### AIM OF THE EXERCISE
Pick out every line in the data below that holds "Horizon".

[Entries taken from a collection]
---------------
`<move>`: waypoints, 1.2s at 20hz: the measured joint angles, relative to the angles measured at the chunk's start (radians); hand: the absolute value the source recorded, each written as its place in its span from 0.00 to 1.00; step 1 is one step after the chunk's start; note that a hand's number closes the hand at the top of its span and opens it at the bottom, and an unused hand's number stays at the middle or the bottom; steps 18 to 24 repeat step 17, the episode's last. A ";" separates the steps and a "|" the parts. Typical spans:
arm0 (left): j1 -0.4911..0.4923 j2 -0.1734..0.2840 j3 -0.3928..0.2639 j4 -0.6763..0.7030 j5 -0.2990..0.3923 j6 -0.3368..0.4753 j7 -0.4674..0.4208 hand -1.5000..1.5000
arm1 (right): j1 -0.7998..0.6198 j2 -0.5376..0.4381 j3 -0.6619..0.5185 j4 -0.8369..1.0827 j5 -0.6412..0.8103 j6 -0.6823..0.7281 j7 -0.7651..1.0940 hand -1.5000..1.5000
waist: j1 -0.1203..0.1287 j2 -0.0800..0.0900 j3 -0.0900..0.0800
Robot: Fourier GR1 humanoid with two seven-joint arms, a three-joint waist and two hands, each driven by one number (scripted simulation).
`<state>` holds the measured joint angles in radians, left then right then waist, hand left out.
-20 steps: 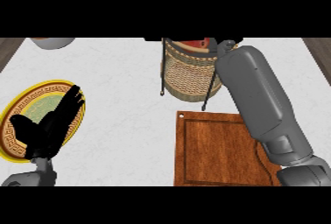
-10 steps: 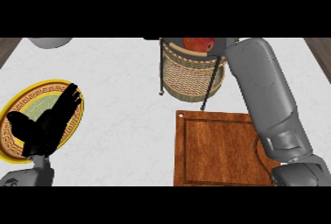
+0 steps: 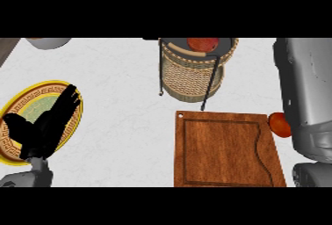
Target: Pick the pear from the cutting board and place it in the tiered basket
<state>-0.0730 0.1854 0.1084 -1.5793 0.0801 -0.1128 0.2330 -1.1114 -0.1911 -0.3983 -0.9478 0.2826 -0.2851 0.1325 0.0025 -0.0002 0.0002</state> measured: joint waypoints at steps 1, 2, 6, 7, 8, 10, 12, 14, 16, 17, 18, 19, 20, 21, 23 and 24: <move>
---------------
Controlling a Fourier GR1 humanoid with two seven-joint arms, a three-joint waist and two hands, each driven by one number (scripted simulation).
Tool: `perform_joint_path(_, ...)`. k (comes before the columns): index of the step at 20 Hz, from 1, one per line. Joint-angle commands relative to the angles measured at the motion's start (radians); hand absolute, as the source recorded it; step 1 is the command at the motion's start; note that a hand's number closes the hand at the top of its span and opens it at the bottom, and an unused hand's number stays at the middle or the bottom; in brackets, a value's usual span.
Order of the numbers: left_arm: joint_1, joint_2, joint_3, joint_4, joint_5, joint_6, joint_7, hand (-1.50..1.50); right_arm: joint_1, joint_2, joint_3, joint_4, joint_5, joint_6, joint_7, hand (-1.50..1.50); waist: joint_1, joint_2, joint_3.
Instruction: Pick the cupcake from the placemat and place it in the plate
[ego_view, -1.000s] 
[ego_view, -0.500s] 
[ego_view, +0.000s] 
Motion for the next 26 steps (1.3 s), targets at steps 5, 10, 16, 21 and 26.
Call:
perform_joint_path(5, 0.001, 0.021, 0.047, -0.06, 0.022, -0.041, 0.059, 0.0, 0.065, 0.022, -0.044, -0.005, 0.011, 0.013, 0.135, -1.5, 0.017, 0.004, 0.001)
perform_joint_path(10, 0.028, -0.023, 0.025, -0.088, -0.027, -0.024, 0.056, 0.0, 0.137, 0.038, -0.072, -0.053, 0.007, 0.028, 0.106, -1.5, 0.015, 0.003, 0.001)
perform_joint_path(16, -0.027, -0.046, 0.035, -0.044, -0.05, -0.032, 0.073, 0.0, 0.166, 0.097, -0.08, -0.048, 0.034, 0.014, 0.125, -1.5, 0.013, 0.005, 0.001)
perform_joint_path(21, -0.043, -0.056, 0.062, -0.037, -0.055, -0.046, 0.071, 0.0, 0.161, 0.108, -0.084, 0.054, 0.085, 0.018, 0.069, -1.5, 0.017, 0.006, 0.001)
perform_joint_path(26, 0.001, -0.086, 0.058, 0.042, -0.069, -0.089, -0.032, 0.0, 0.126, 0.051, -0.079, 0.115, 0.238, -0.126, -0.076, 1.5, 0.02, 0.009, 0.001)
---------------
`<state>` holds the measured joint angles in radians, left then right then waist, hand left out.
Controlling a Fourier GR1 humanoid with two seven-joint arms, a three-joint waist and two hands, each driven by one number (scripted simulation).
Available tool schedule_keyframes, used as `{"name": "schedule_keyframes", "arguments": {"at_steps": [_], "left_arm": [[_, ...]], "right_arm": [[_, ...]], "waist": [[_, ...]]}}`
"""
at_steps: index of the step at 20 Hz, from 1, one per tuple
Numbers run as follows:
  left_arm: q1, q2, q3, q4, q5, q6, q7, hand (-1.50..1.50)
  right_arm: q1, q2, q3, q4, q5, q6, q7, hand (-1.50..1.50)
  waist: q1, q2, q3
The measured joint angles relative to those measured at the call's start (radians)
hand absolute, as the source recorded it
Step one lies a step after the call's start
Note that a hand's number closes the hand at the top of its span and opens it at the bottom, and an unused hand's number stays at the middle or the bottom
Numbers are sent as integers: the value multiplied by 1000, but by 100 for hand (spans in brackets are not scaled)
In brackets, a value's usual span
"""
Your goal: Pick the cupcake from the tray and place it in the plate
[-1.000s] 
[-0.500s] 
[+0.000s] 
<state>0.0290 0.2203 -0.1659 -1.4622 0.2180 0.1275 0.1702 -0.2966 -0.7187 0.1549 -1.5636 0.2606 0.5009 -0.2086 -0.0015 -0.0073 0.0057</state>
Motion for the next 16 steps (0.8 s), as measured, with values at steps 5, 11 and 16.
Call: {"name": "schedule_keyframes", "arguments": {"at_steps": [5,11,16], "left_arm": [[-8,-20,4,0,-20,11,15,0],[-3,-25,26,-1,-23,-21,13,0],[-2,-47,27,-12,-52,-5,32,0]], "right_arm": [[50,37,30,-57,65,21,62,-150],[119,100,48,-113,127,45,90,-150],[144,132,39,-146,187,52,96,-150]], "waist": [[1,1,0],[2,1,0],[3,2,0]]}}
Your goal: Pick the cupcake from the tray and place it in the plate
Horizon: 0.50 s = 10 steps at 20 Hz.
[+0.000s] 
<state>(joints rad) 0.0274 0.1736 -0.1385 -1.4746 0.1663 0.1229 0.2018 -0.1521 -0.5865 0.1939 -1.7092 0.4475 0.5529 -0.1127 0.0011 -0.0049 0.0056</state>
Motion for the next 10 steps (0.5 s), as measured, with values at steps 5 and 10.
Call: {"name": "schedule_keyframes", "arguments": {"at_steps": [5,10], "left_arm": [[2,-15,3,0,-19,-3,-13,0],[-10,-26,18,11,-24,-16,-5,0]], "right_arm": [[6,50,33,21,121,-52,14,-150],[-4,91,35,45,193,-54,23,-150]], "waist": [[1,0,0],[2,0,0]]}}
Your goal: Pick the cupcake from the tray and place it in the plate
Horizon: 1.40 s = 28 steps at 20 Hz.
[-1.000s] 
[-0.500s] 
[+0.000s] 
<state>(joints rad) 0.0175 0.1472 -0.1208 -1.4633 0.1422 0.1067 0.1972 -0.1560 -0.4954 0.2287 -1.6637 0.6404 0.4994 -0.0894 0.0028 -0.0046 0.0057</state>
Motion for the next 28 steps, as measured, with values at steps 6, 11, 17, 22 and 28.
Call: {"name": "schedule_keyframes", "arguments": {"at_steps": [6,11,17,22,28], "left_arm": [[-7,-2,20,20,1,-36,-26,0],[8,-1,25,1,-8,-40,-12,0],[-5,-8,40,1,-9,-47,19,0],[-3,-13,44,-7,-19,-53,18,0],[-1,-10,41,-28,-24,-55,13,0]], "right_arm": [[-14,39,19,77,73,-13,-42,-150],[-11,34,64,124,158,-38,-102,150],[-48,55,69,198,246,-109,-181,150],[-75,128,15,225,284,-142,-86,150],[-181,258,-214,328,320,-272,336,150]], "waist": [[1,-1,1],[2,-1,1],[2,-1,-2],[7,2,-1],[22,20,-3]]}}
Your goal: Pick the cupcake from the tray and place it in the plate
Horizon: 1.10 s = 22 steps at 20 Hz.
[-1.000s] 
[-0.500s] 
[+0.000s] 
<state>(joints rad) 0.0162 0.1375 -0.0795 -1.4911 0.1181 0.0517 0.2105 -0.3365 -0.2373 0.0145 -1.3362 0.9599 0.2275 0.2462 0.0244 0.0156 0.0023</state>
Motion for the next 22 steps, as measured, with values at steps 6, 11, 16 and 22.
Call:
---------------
### ANSWER FOR THE TASK
Horizon: 0.50 s = 10 steps at 20 Hz.
Horizon: 1.40 s = 28 steps at 20 Hz.
Horizon: 1.10 s = 22 steps at 20 Hz.

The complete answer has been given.